How do you develop bedwetting? It’s generally due to slow development which causes issues with bladder control and signals during sleep. Other reasons lead to a small bladder or an increased production of urine. It can even be inherited from a parent. There can also be other causes such as: ADHD, diabetes, sleep disorders, urinary tract infections or emotional stress.
How are you diagnosed for bedwetting? Doctors will ask about the frequency of the occurrence. If it happens more than once a week for three months and the child is over five years of age it’s considered bedwetting. Your doctor will then try to rule out underlying issues by asking if other symptoms occur, how often you pee, its appearance and if wetting occurs during daytime. A rapid urine test can be used to check for diabetes or infections in the urinary tract. (21)
What is the best treatment for bedwetting? The best treatment is motivational therapy, this helps the child gain awareness to better understand the issue. It can also be used alongside a moisture alarm which can provide extra assistance during the night. (22)
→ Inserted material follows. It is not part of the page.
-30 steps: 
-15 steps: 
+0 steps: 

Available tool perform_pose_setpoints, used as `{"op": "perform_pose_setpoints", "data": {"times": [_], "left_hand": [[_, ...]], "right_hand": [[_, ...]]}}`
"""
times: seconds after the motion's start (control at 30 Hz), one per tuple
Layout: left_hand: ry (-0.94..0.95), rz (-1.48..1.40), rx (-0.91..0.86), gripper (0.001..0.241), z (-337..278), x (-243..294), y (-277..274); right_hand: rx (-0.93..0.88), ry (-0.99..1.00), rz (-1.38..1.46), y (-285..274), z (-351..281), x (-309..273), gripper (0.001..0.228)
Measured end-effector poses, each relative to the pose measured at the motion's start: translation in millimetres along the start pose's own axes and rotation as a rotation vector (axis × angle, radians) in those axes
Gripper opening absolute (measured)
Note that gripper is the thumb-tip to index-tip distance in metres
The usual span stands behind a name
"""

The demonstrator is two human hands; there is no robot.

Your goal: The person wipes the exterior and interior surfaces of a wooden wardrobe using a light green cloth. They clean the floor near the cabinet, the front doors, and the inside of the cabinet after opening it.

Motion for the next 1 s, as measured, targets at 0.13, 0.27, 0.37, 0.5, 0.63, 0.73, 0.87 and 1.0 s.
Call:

What are the long term complications of bedwetting? Long term complications can involve self esteem issues, especially if bedwetting continues into adulthood. Many adults have reported feeling discouraged and embarrassed and so their social, work and family life has suffered. (23)
Is bedwetting considered a disability? Bedwetting in itself is not considered a disability.
Is there any cure for bedwetting? Yes, both motivational therapy and moisture alarms have shown to successfully help stop bedwetting.
Is bedwetting life threatening? No, bedwetting in itself is not life threatening.
Bedwetting can be described as when a child or adult urinates during sleep. It’s very common among young children and is generally an issue they will outgrow.
In many cases it’s due to late development, incorrect signals from the bladder to the brain, an overactive muscle, or it could be a parental trait passed down.
It can be both an embarrassing and inconvenient issue to experience especially if it continues into adulthood. However, there are treatments available which can help make night time much easier to cope with for both child and parents.